▶ TASK DIRECTIONS
The expected output is exactly the lines below, starting at the line with "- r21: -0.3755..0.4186" and ending at the line with "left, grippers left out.", both included; no other line belongs in it.

[Recorded data]
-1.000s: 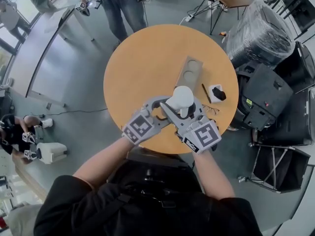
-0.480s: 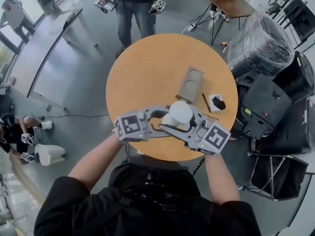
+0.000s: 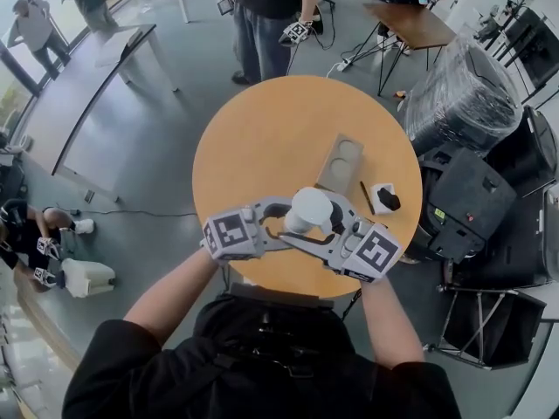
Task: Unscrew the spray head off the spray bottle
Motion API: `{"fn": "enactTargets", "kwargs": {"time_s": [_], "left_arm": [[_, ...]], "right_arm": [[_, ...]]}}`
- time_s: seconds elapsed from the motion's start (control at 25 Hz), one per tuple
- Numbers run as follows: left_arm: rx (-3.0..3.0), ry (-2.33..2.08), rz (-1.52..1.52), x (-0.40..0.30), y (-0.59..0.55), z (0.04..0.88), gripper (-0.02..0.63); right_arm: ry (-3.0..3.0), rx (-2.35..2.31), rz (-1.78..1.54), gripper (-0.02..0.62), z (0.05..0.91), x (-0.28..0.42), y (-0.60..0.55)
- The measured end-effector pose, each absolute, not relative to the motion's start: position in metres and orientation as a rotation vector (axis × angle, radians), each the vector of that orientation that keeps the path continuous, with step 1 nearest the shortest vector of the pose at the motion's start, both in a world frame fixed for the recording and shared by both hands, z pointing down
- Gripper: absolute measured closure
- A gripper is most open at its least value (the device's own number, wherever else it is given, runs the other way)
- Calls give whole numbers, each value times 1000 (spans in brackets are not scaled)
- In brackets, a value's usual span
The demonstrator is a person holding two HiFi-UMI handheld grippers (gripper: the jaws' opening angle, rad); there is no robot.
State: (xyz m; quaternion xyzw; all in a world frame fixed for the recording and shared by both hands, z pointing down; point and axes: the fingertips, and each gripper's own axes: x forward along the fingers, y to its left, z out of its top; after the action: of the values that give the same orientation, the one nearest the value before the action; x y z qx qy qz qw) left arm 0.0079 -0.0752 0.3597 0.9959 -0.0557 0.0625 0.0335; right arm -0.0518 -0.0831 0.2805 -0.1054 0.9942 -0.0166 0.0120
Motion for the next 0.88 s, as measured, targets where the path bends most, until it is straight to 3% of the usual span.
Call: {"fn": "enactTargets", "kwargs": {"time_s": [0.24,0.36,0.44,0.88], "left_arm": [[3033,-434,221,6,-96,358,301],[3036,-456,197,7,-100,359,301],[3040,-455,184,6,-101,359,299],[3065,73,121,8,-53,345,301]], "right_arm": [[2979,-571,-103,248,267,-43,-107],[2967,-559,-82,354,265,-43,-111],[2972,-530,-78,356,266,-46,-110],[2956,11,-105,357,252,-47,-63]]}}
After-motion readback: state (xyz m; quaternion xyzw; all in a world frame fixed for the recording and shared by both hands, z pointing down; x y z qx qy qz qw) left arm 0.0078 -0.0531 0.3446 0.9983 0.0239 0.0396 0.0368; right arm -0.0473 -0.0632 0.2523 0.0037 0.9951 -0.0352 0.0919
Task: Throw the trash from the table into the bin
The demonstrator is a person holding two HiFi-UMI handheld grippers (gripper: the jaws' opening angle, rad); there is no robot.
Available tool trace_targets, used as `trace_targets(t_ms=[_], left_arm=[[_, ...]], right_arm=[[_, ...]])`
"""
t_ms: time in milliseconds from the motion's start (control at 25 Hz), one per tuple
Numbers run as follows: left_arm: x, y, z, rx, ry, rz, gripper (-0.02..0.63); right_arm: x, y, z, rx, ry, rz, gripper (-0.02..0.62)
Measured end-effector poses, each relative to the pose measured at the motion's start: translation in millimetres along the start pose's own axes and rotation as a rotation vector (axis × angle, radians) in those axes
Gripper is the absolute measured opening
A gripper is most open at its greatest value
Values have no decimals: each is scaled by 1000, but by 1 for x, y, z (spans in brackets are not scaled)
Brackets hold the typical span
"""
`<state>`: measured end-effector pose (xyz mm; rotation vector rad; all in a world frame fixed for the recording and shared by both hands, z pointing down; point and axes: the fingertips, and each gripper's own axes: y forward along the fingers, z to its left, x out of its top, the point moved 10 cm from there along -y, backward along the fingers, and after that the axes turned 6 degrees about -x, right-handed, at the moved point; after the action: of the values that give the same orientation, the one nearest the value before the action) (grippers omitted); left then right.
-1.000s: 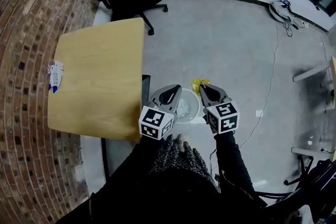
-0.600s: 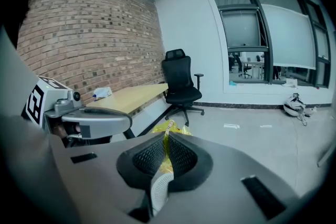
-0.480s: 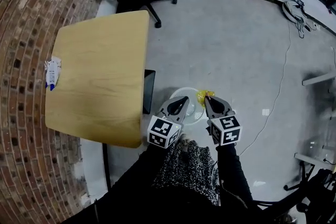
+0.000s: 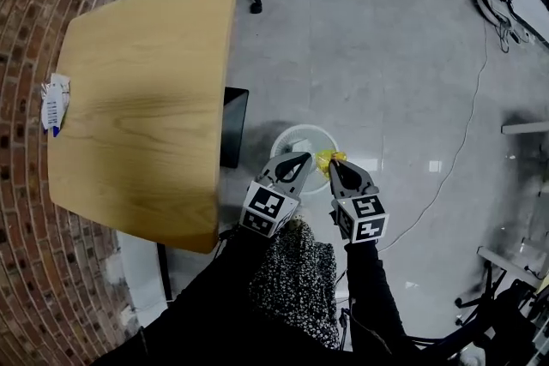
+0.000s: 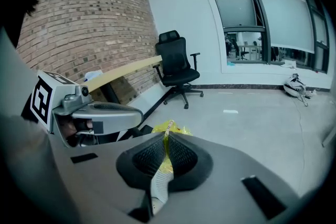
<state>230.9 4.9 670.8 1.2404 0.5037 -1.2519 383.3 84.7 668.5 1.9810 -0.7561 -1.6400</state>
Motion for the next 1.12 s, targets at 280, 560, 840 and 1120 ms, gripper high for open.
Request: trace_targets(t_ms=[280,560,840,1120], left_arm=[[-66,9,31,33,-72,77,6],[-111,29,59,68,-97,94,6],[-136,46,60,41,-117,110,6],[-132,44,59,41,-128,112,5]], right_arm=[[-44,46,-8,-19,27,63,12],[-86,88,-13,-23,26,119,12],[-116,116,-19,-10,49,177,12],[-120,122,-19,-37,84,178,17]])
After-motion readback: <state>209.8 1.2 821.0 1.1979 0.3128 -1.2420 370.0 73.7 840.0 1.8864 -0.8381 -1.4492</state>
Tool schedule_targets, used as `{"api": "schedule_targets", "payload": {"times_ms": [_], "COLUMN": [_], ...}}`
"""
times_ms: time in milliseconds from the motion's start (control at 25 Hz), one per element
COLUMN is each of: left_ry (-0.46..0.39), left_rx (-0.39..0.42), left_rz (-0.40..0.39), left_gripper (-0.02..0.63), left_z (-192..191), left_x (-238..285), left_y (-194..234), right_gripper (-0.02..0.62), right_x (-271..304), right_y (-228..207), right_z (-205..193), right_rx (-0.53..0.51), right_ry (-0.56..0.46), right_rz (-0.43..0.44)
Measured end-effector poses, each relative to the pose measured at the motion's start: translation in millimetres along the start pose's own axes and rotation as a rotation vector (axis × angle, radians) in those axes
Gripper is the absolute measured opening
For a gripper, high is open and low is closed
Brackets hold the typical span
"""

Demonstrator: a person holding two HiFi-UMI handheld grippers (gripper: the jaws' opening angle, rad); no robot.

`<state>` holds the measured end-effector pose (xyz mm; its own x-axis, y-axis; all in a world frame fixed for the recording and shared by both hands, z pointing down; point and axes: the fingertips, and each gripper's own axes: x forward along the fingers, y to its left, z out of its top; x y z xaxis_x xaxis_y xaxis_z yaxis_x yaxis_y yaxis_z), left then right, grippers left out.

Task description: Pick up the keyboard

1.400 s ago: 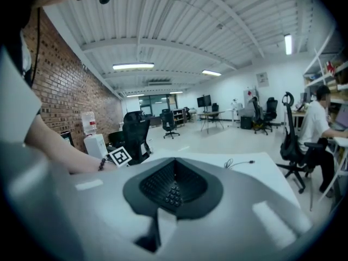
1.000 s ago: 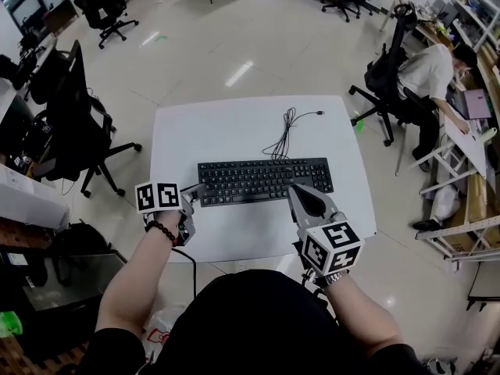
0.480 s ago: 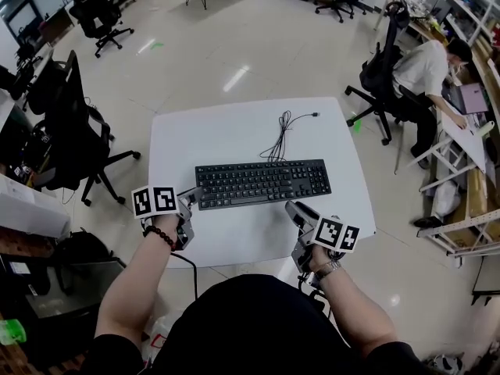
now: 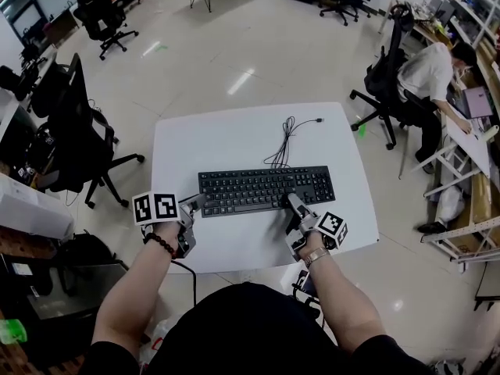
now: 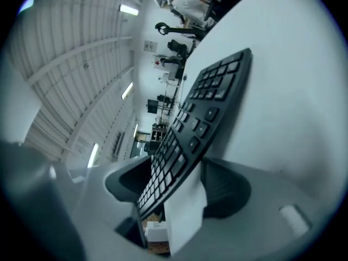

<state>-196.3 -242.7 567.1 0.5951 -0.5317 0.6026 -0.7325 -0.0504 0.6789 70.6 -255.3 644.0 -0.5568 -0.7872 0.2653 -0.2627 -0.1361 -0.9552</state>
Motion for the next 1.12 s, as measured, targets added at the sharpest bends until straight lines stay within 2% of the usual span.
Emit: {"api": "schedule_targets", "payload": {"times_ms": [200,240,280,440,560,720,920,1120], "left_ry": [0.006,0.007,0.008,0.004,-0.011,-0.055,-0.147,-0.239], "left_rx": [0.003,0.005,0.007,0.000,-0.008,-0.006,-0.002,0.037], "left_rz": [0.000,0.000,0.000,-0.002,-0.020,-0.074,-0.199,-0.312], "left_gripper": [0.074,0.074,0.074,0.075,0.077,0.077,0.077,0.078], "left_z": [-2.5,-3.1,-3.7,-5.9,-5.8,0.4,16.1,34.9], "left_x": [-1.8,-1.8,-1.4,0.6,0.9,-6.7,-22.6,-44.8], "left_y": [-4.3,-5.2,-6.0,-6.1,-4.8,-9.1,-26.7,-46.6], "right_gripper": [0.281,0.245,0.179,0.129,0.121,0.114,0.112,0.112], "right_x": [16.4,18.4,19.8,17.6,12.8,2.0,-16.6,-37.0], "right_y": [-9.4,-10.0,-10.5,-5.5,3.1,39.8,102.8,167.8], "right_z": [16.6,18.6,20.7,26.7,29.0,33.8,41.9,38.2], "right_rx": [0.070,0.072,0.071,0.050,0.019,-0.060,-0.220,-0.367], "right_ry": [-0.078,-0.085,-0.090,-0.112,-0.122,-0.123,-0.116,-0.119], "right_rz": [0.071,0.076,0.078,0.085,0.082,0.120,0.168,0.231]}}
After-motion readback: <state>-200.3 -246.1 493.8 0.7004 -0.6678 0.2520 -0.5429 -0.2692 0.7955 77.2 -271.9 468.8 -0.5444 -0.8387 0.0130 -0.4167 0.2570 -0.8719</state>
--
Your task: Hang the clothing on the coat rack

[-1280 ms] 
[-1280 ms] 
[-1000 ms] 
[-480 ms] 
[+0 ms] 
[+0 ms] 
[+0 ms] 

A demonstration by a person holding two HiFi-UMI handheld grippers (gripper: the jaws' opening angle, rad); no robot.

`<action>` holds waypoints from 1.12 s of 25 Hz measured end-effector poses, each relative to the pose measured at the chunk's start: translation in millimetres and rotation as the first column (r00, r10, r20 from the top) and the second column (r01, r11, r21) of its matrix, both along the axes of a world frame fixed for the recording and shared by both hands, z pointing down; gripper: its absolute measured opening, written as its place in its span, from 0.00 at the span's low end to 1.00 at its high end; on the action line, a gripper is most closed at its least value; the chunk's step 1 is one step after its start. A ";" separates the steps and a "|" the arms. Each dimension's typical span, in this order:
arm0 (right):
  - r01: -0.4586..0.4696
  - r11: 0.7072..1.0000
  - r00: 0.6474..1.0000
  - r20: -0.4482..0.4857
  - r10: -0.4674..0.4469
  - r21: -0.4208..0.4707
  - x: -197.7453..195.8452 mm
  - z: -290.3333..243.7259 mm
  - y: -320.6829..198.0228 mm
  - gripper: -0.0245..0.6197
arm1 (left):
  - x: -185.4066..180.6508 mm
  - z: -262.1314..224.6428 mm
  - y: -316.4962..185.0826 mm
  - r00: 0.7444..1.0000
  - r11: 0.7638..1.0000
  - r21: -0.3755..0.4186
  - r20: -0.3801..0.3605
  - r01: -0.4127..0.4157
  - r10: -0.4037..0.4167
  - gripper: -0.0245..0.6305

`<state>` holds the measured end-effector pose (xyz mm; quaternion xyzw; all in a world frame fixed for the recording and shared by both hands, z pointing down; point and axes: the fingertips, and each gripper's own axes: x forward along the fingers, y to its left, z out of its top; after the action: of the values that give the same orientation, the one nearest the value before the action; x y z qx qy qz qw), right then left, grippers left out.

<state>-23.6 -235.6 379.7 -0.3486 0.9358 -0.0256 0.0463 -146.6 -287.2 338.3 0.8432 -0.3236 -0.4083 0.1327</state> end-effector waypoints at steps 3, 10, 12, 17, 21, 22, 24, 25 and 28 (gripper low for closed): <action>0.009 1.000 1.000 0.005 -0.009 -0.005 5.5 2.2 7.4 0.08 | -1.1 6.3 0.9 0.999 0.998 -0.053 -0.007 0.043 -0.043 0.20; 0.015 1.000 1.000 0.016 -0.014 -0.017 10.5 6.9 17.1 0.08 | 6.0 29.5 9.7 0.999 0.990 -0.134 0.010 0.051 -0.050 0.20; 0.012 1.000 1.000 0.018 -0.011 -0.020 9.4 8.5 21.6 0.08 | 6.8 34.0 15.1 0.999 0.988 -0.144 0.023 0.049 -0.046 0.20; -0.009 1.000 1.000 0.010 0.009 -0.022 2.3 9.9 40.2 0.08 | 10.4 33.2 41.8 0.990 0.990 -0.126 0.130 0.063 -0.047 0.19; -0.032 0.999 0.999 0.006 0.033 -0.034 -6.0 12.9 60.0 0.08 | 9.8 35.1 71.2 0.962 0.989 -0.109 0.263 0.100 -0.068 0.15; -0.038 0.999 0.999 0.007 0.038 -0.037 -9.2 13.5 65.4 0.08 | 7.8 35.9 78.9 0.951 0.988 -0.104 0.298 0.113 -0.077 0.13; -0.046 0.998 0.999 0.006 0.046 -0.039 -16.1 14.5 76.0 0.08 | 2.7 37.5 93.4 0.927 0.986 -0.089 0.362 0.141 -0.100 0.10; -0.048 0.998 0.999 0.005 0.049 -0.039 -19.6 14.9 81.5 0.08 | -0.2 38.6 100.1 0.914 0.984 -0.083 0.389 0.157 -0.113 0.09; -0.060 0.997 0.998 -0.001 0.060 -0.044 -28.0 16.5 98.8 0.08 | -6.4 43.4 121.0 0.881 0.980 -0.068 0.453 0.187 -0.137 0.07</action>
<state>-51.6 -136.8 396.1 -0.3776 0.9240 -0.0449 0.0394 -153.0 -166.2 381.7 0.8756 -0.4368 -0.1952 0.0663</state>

▶ ANSWER SPACE
  - r21: -0.3755..0.4186
  - r20: -0.3801..0.3605
  - r01: -0.4127..0.4157
  - r10: -0.4037..0.4167
  - gripper: -0.0245..0.6305

`<state>` holds the measured end-effector pose (xyz mm; quaternion xyzw; all in a world frame fixed for the recording and shared by both hands, z pointing down; point and axes: the fingertips, and each gripper's own axes: x forward along the fingers, y to its left, z out of its top; after the action: of the values that give the same orientation, the one nearest the value before the action; x y z qx qy qz qw), right then left, grippers left out.

The output requires no further additions.